▶ [What the task requires]:
Exactly as written, transcribe the data from its opening line through the line containing "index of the". Leave every picture out.
[Opening Input data section]
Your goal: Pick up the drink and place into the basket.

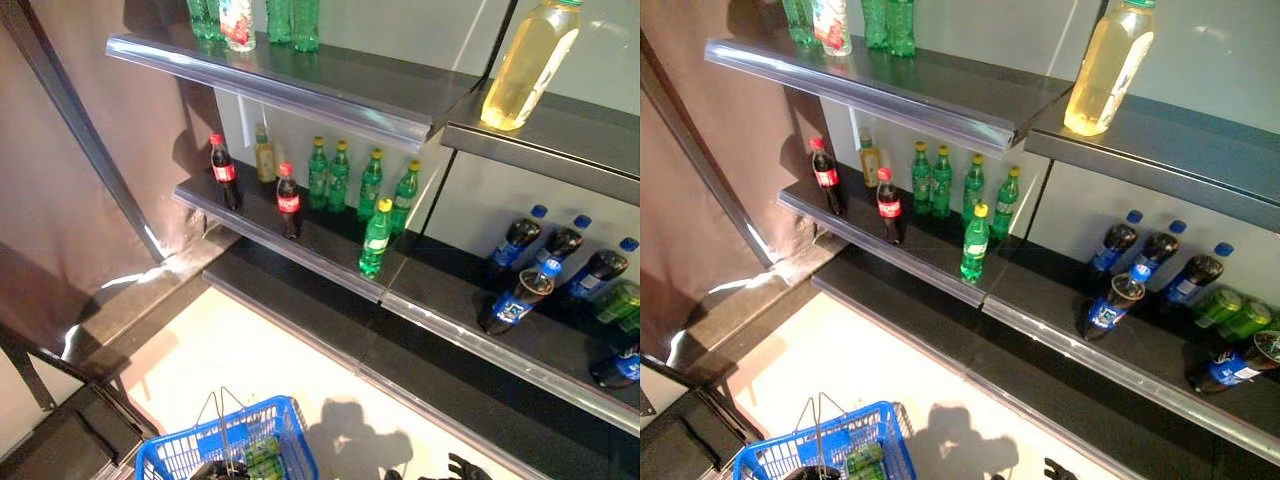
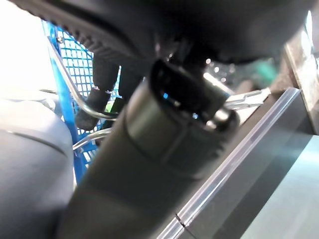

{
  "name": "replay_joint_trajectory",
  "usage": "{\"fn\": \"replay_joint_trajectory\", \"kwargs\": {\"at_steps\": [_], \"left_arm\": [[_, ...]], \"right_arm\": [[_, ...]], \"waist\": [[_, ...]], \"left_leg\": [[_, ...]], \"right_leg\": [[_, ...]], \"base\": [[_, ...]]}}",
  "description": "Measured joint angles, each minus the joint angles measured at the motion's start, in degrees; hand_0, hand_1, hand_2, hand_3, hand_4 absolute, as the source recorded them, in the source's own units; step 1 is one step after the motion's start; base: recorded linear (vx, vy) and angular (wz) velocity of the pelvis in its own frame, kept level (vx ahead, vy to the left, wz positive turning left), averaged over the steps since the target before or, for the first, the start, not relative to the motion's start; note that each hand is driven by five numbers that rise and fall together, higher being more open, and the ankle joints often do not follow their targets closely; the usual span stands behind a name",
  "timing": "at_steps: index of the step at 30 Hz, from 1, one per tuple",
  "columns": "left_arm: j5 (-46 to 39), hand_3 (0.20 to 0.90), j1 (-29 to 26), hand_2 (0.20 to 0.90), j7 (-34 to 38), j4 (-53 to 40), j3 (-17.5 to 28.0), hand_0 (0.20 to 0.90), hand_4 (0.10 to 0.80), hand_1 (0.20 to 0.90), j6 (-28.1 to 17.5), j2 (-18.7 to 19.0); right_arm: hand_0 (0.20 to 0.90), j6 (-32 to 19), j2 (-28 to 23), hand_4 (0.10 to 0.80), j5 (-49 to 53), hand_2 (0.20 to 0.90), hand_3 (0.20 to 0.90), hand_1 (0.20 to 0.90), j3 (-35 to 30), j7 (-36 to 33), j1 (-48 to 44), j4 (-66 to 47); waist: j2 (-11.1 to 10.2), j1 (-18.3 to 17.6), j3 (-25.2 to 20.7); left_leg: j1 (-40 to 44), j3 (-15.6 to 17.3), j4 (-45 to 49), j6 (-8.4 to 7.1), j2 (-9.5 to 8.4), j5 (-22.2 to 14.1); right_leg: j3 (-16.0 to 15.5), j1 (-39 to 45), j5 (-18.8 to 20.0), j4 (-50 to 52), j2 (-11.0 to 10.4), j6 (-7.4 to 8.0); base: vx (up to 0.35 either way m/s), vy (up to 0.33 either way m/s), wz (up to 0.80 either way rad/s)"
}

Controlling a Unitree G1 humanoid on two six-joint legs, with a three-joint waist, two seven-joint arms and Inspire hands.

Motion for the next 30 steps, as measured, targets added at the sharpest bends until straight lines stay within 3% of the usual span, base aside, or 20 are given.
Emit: {"fn": "replay_joint_trajectory", "kwargs": {"at_steps": [3, 10, 13, 16, 17, 19, 20, 24, 27, 29, 30], "left_arm": [[0.1, 0.200, -0.1, 0.300, -0.8, 0.2, 0.0, 0.300, 0.100, 0.300, -0.1, 0.0], [1.4, 0.200, -1.8, 0.300, -1.6, 1.6, -1.3, 0.300, 0.100, 0.300, -0.1, 0.4], [1.3, 0.200, -1.7, 0.300, -2.1, 1.6, -0.8, 0.300, 0.100, 0.300, -0.1, 0.9], [1.4, 0.200, -2.0, 0.300, -2.0, 1.6, -1.2, 0.300, 0.100, 0.300, 0.0, 2.6], [1.4, 0.200, -2.1, 0.300, -2.0, 1.7, -1.6, 0.300, 0.100, 0.300, 0.0, 2.7], [1.4, 0.200, -2.5, 0.300, -1.8, 2.3, -2.4, 0.300, 0.100, 0.300, 0.0, 2.7], [1.4, 0.200, -2.9, 0.300, -1.8, 2.5, -2.6, 0.300, 0.100, 0.300, 0.0, 2.6], [1.3, 0.200, -4.0, 0.300, -2.0, 2.7, -2.8, 0.300, 0.100, 0.300, 0.1, 2.1], [1.5, 0.200, -5.2, 0.300, -1.8, 2.8, -5.1, 0.300, 0.100, 0.300, -0.2, 2.0], [1.5, 0.200, -5.5, 0.300, -1.8, 2.8, -5.1, 0.300, 0.100, 0.300, -0.5, 1.8], [1.5, 0.200, -6.2, 0.300, -1.8, 2.8, -5.1, 0.300, 0.100, 0.300, -0.6, 1.8]], "right_arm": [[0.900, 1.1, 0.0, 0.800, 0.2, 0.900, 0.900, 0.900, -1.7, 0.0, -0.7, 0.5], [0.900, 1.2, -0.1, 0.800, 0.3, 0.900, 0.900, 0.900, -4.9, 0.0, -0.8, 2.7], [0.900, 1.2, 0.2, 0.800, 0.2, 0.900, 0.900, 0.900, -4.7, 0.6, -1.8, 2.9], [0.900, 1.1, 1.6, 0.800, 0.2, 0.900, 0.900, 0.900, -3.6, 1.0, -1.4, 3.2], [0.900, 1.1, 1.8, 0.800, 0.3, 0.900, 0.900, 0.900, -3.1, 1.0, -1.1, 3.4], [0.900, 1.0, 1.8, 0.800, 0.3, 0.900, 0.900, 0.900, -2.2, 1.0, -1.1, 4.1], [0.900, 0.9, 1.5, 0.800, 0.3, 0.900, 0.900, 0.900, -2.2, 1.0, -1.8, 4.8], [0.900, 0.9, 0.1, 0.800, 0.5, 0.900, 0.900, 0.900, -2.2, 1.0, -4.0, 5.2], [0.900, 0.8, 0.0, 0.800, 1.1, 0.900, 0.900, 0.900, -2.2, 1.0, -4.0, 5.4], [0.900, 0.7, 0.0, 0.800, 1.6, 0.900, 0.900, 0.900, -2.3, 0.9, -5.0, 5.3], [0.900, 0.6, 0.1, 0.800, 1.6, 0.900, 0.900, 0.900, -2.3, 0.9, -5.5, 5.4]], "waist": [[0.1, 0.2, 0.0], [-1.3, -0.1, 0.8], [-1.7, 0.1, 1.9], [-3.5, -0.7, 2.0], [-3.5, -1.5, 2.0], [-3.1, -2.4, 2.2], [-2.8, -2.5, 2.7], [-0.8, -3.3, 4.4], [0.9, -3.7, 5.4], [1.6, -3.6, 5.6], [1.6, -3.8, 5.7]], "left_leg": [[0.7, 0.1, 0.0, 0.01, -0.77, 0.0], [1.0, 1.6, -0.3, 2.59, -4.88, -0.8], [1.7, 3.2, -0.4, 3.73, -5.59, -1.4], [1.7, 1.7, -0.4, 4.08, -5.39, -1.6], [1.4, -0.5, -0.4, 4.04, -5.13, -1.5], [0.9, -3.2, -0.1, 3.42, -4.25, -1.2], [0.6, -4.7, 0.0, 2.95, -3.98, -1.1], [0.7, -6.7, 0.0, 2.95, -4.26, -1.1], [0.8, -10.5, 1.3, 2.97, -3.99, -1.2], [-0.6, -10.6, 3.6, 2.92, -4.08, -1.2], [-2.5, -9.0, 6.5, 2.88, -4.56, -1.3]], "right_leg": [[1.0, -0.1, 0.1, 0.1, -0.4, 0.25], [2.5, -2.2, 0.6, 3.3, -3.9, 2.05], [0.8, -4.8, 1.7, 6.2, -3.8, 0.61], [2.3, -5.2, -1.3, 6.6, -1.9, 1.05], [5.0, -4.6, -2.4, 6.1, 0.0, 1.03], [7.5, -4.0, -3.3, 5.5, 1.8, 0.79], [7.1, -3.9, -3.0, 6.1, 2.2, -0.07], [6.2, -3.0, -4.1, 6.7, 1.8, 0.19], [7.9, 0.3, -7.8, 6.9, 3.1, -0.11], [7.8, 0.5, -8.7, 7.5, 3.3, -0.77], [7.5, 0.3, -9.2, 7.6, 3.2, -1.38]], "base": [[0.039, 0.274, -0.11], [-0.015, 0.158, -0.13], [0.028, 0.163, -0.49], [0.120, 0.078, -0.08], [0.173, 0.103, 0.30], [0.201, 0.094, 0.36], [0.257, 0.025, 0.25], [0.220, -0.040, 0.23], [0.179, -0.029, 0.79], [0.098, -0.014, 0.55], [0.063, 0.012, 0.60]]}}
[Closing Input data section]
▶ [Your solution]:
Your goal: Pick up the drink and place into the basket.


{
  "name": "replay_joint_trajectory",
  "usage": "{\"fn\": \"replay_joint_trajectory\", \"kwargs\": {\"at_steps\": [_], \"left_arm\": [[_, ...]], \"right_arm\": [[_, ...]], \"waist\": [[_, ...]], \"left_leg\": [[_, ...]], \"right_leg\": [[_, ...]], \"base\": [[_, ...]]}}",
  "description": "Measured joint angles, each minus the joint angles measured at the motion's start, in degrees; hand_0, hand_1, hand_2, hand_3, hand_4 absolute, as the source recorded them, in the source's own units; step 1 is one step after the motion's start; base: recorded linear (vx, vy) and angular (wz) velocity of the pelvis in its own frame, kept level (vx ahead, vy to the left, wz positive turning left), averaged over the steps since the target before or, for the first, the start, not relative to the motion's start; note that each hand is driven by five numbers that rise and fall together, higher being more open, and the ankle joints often do not follow their targets closely; the usual span stands behind a name",
  "timing": "at_steps: index of the step at 30 Hz, from 1, one per tuple",

The work on this exercise is now complete.